§ **THE TASK**
Begin at the line that has "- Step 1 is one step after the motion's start", stop after the line that has "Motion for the", and print exactly those lines from the records below, without any pictures.

Segment Start: PROVIDED INFORMATION

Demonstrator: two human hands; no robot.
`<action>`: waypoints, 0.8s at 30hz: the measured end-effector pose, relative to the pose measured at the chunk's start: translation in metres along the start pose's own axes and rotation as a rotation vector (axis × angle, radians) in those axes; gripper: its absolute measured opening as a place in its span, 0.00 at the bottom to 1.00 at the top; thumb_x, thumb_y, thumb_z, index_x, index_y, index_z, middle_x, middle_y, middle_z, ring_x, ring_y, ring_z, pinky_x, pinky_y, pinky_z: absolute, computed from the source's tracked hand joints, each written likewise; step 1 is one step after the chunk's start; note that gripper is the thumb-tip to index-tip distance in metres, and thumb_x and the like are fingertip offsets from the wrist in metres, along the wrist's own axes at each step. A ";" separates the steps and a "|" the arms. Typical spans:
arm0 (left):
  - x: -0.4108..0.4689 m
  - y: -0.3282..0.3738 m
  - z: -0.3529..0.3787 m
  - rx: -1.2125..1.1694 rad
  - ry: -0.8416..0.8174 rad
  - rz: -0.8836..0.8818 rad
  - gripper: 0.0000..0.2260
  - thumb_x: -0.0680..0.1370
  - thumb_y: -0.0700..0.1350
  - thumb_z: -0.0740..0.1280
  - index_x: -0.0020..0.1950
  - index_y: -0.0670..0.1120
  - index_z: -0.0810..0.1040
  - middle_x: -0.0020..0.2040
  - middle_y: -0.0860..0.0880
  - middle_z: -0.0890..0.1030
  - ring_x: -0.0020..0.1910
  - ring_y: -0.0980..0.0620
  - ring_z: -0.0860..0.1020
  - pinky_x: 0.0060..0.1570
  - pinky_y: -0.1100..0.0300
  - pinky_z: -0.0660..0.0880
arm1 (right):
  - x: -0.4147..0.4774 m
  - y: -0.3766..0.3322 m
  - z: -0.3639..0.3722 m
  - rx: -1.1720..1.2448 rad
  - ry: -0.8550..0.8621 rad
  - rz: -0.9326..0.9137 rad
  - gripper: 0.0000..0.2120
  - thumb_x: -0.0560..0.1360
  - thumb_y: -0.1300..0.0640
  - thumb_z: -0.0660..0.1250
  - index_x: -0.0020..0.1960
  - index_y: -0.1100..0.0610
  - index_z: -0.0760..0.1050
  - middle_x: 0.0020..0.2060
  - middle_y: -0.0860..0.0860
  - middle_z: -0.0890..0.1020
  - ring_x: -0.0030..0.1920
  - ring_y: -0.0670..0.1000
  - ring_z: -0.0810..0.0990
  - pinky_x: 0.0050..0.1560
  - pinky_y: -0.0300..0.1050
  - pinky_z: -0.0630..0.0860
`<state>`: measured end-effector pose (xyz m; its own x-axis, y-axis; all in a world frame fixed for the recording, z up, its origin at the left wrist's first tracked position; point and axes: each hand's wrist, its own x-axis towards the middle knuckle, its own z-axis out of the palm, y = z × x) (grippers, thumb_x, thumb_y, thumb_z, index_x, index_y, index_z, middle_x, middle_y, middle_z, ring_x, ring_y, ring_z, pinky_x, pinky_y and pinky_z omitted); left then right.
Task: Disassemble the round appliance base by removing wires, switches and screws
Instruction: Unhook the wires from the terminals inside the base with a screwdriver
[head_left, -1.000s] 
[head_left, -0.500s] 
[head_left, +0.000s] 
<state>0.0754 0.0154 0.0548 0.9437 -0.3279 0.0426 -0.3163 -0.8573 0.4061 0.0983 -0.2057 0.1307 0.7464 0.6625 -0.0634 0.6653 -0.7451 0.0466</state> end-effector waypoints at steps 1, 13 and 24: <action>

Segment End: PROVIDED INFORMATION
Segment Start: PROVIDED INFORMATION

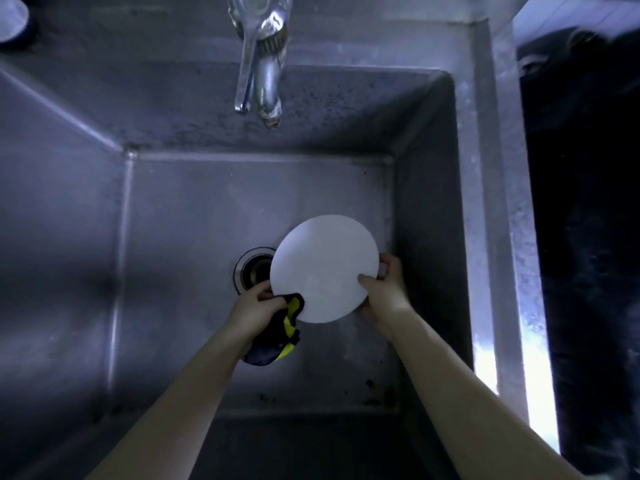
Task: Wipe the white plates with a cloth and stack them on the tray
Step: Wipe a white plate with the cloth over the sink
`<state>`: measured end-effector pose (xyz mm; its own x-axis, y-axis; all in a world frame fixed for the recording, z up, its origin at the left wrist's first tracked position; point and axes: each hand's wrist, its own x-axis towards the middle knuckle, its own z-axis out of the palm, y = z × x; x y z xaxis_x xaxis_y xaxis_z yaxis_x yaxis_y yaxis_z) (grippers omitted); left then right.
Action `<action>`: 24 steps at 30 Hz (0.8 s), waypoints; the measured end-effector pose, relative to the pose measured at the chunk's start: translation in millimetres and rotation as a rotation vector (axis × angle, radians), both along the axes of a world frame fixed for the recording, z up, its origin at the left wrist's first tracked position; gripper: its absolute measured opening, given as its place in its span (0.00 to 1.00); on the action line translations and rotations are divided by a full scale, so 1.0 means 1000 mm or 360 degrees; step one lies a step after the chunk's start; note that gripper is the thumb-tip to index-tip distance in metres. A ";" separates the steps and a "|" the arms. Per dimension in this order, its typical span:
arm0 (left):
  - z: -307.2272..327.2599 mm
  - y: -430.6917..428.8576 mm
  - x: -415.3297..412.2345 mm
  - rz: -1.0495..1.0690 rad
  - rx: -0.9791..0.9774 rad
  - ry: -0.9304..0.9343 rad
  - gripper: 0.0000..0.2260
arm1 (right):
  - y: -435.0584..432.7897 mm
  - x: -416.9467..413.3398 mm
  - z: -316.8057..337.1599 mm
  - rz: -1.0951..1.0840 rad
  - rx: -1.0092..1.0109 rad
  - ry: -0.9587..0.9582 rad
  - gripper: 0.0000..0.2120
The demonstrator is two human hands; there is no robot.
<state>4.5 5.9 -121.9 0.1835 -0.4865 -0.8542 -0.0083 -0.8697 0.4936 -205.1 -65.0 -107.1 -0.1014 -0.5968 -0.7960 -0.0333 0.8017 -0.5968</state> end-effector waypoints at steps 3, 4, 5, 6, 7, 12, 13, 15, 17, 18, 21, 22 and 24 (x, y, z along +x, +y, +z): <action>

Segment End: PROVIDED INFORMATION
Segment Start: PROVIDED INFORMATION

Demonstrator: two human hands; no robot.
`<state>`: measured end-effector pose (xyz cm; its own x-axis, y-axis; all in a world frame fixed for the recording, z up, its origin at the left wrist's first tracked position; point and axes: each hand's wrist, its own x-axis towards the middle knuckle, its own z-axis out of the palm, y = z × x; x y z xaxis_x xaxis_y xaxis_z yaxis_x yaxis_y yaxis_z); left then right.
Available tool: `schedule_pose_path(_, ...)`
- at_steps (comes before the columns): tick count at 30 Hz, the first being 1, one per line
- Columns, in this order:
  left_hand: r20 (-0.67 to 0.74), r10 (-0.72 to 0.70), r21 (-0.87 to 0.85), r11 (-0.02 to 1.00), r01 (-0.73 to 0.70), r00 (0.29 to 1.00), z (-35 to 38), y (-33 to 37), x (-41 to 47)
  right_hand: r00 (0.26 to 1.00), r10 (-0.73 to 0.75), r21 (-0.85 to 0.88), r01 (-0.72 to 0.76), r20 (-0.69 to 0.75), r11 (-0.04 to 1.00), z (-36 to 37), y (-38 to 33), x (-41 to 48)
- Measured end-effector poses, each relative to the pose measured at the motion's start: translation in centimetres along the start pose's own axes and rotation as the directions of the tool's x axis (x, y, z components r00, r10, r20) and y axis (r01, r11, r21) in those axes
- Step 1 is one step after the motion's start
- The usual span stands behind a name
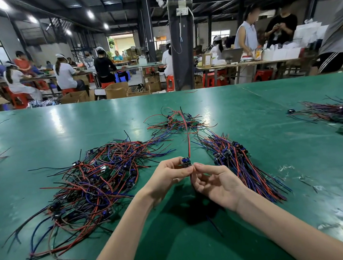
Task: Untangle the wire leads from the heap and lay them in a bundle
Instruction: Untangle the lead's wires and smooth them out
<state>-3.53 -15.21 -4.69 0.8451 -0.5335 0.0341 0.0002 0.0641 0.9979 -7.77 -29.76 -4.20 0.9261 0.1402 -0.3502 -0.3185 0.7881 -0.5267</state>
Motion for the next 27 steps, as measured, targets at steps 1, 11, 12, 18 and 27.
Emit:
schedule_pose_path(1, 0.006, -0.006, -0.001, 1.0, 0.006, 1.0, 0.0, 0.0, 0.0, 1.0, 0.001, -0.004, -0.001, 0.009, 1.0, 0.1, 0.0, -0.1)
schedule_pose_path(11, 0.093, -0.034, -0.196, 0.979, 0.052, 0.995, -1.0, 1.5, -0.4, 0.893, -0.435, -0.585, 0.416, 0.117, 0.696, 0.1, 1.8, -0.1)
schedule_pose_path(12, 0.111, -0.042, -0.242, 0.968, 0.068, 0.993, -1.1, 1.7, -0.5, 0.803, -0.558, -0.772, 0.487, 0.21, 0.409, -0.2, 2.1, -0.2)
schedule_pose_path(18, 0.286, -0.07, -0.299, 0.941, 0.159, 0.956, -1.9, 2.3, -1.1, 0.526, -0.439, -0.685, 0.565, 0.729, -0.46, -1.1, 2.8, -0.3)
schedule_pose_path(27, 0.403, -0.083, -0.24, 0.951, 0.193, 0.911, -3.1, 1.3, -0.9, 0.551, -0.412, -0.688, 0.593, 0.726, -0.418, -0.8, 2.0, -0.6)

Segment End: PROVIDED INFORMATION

§ **EXERCISE ANSWER**
- Step 1 is one step after the motion's start
- The usual span stands behind a name
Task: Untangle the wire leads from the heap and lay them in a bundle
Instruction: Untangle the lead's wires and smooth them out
<state>-3.53 -15.21 -4.69 0.8451 -0.5335 0.0341 0.0002 0.0641 0.9979 -7.77 -29.76 -4.20 0.9261 0.1402 -0.3502 -0.3185 0.7881 -0.5267</state>
Motion for the next 27 steps, as measured, targets at steps 1, 11, 12, 18 and 27.

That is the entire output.